When Lewis describes the companies with which Gottlieb has secured positions, he is at his most satirical, using the companies in order to expose the commercialism and corruptions with the medical world of the early twentieth century. For example, Mr. Hunziker, of the Hunziker company in Pittsburgh says: "We like to make money, of we can do it honestly, but our chief purpose is to serve mankind." This statement is pure hypocrisy and also pure satire, given that this man is the president of the same company that is selling a fraudulent cancer treatment, along with their other antitoxins and vaccines. The language that Lewis gives to the heads of the laboratories and companies is pure business jargon, full of the salesmen's half-truths. The Hunziker Company is using Gottlieb, taking him while he is at a low point and then waiting until he can produce something for them which they can then sell. This is evidenced by the fact that as soon as Gottlieb discovers something, Hunziker applies constant pressure on him so that the company may put out and sell what he has discovered. The company is not concerned, as Gottlieb is, with the importance of perfecting such important processes in science. They are not concerned, as Gottlieb is, with understanding.
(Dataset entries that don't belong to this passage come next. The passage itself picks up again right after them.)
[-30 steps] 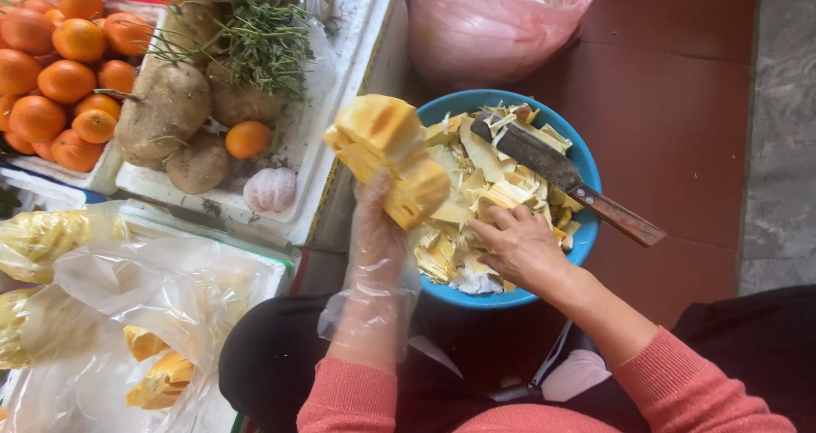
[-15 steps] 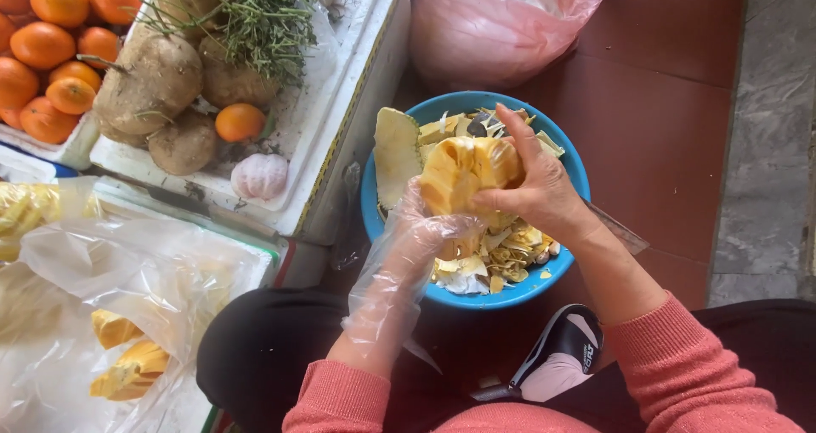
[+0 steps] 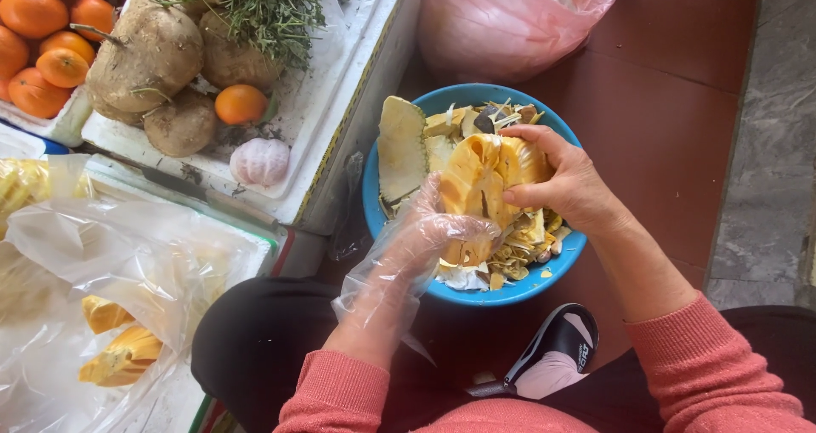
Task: Peeling and segmenting a jackfruit to extract the edible bulbs using hands and a knife.
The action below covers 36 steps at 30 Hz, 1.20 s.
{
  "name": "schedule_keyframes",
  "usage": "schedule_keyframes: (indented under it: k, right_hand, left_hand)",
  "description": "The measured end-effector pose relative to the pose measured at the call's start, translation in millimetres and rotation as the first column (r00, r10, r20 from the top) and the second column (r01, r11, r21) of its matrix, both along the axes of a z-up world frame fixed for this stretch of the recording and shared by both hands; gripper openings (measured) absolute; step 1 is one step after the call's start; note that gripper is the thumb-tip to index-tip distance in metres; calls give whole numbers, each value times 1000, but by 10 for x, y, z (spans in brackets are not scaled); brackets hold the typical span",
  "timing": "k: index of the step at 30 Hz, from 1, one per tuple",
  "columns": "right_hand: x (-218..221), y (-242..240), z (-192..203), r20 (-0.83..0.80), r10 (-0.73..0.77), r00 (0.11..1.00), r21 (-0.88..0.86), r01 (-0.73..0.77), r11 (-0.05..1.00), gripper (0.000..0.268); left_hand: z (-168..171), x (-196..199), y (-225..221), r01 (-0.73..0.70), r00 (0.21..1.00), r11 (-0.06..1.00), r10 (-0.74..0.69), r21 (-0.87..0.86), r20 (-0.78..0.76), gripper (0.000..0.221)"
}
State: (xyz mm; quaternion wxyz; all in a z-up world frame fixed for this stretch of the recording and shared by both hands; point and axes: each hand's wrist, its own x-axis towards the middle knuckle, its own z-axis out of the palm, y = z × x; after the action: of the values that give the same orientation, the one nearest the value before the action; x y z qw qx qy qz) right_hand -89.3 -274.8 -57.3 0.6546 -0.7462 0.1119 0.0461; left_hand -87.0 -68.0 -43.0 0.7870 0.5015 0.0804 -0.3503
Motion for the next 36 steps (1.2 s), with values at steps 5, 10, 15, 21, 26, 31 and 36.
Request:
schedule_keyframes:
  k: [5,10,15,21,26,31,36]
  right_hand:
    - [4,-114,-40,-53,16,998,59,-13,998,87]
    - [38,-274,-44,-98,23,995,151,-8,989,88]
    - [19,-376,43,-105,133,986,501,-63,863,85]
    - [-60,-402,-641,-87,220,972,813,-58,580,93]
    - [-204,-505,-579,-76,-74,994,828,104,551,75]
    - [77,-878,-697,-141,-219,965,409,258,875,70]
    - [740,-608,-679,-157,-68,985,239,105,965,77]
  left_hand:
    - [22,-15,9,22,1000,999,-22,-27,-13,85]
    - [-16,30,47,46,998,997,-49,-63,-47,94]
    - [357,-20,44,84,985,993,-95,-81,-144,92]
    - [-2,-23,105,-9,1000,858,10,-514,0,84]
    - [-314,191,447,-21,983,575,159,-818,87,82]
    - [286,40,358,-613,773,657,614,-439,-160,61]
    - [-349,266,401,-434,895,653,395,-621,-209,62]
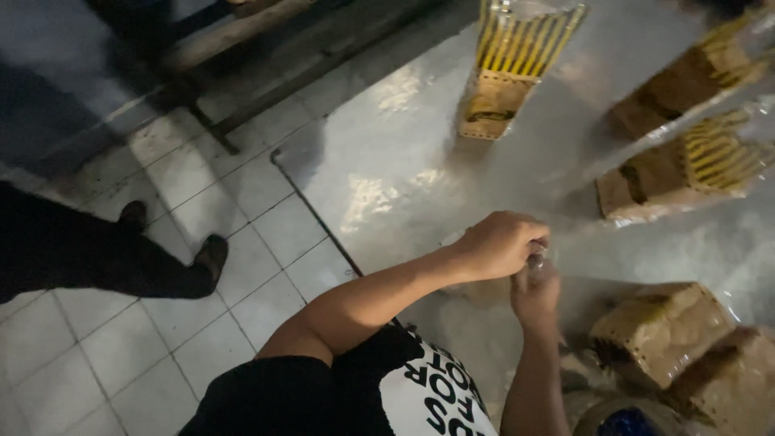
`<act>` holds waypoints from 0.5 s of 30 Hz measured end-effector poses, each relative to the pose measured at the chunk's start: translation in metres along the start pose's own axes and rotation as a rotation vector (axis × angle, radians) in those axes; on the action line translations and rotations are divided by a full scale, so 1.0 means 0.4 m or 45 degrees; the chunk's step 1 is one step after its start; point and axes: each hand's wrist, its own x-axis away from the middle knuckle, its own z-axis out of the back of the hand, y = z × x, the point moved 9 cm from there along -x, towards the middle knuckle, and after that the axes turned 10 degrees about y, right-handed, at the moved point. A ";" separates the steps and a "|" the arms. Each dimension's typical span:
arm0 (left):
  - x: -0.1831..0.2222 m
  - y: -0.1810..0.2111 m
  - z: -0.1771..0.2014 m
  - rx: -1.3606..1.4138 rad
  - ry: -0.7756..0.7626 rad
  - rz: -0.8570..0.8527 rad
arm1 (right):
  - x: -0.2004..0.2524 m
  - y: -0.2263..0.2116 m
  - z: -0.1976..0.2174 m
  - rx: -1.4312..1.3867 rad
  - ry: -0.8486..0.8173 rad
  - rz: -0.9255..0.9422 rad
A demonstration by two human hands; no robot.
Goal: The person packs loaves of bread into plastic bags and secures them with twist ties, then stacks the bags on shelves and in a metal cart.
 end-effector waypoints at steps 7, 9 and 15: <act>0.017 0.062 0.031 0.401 0.039 -0.181 | 0.000 -0.015 0.053 0.265 0.078 0.204; 0.028 0.068 0.091 0.540 0.185 -0.267 | -0.035 -0.130 0.056 0.734 0.020 0.384; 0.094 0.005 -0.003 0.176 -0.359 0.194 | -0.131 -0.234 0.050 -0.101 0.168 -0.246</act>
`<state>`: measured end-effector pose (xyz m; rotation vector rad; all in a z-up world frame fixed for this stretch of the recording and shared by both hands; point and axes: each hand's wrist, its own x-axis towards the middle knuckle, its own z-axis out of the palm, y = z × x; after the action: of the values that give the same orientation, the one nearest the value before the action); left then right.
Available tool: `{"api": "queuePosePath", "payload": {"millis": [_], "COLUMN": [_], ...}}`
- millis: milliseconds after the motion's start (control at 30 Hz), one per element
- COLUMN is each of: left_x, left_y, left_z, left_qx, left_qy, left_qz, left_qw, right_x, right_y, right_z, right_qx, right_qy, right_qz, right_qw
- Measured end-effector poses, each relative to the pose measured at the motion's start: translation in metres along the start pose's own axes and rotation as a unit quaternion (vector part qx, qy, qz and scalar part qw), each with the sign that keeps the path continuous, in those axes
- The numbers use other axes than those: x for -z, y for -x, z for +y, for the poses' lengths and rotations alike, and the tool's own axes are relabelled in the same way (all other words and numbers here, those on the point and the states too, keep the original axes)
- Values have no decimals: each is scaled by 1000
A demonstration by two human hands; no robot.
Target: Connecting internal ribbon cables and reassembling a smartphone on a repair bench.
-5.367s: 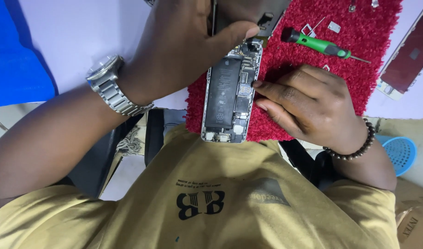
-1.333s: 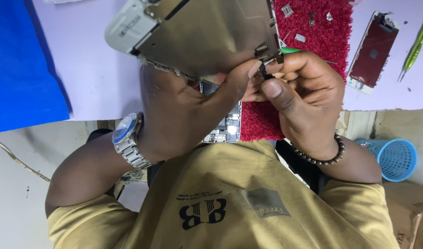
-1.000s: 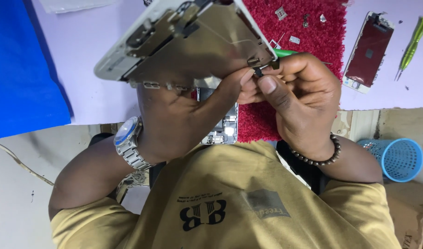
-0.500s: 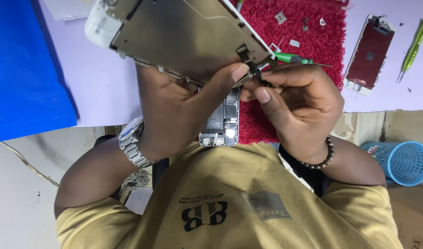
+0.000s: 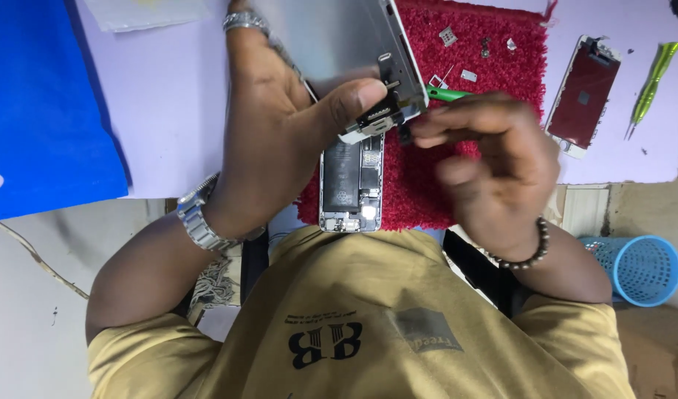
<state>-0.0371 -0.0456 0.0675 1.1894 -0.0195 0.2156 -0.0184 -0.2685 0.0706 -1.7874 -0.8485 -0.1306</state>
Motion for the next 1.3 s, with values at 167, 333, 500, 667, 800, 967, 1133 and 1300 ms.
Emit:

Later, when Dr. Tubbs of the McGurk Institute (which is Lewis' version of the Rockefeller Institute) calls, he also uses the selling language that Hunziker had used and, with an altruistic air, claims: "Mr. McGurk and I desire nothing but the advancement of science," which the reader later realizes is not truly all the institute desires. Furthermore, it becomes apparent that in order to survive in the world of scientific research, everyone must align him or herself with one of these institutes, even a man as brilliant as Max Gottlieb, no matter how much he despises such institutions.

Also of significance in these three chapters are Martin's own struggles, his beginnings as a doctor. It becomes apparent that Martin needs his freedom and that he feels suffocated under the wings of Leora's family. This is not to say that Martin is altogether independent because he desperately needs Leora and her undying support. It is to say, however, that Martin needs his space. And, interestingly enough, when Martin is able to attain his first space—the shack he has rented from Wise the Polack and has turned into an office—the first thing he says is that he is going to build a test tube rack "of his own." Moreover, when left to his own will, Martin always turns back to research. The test tubes, of course, symbolize that other side of science (the laboratory) that he so misses.

Aside from Lewis's satire of the medical world, he also attacks small-town America through the vessel of Wheatsylvania and its citizens. Wheatsylvania is a town that holds its head high preaching ethics and then turns around to turn the wheels of gossip and arrogant, and often ignorant, righteousness. This critique of American life is one of the things for which Sinclair Lewis is best known.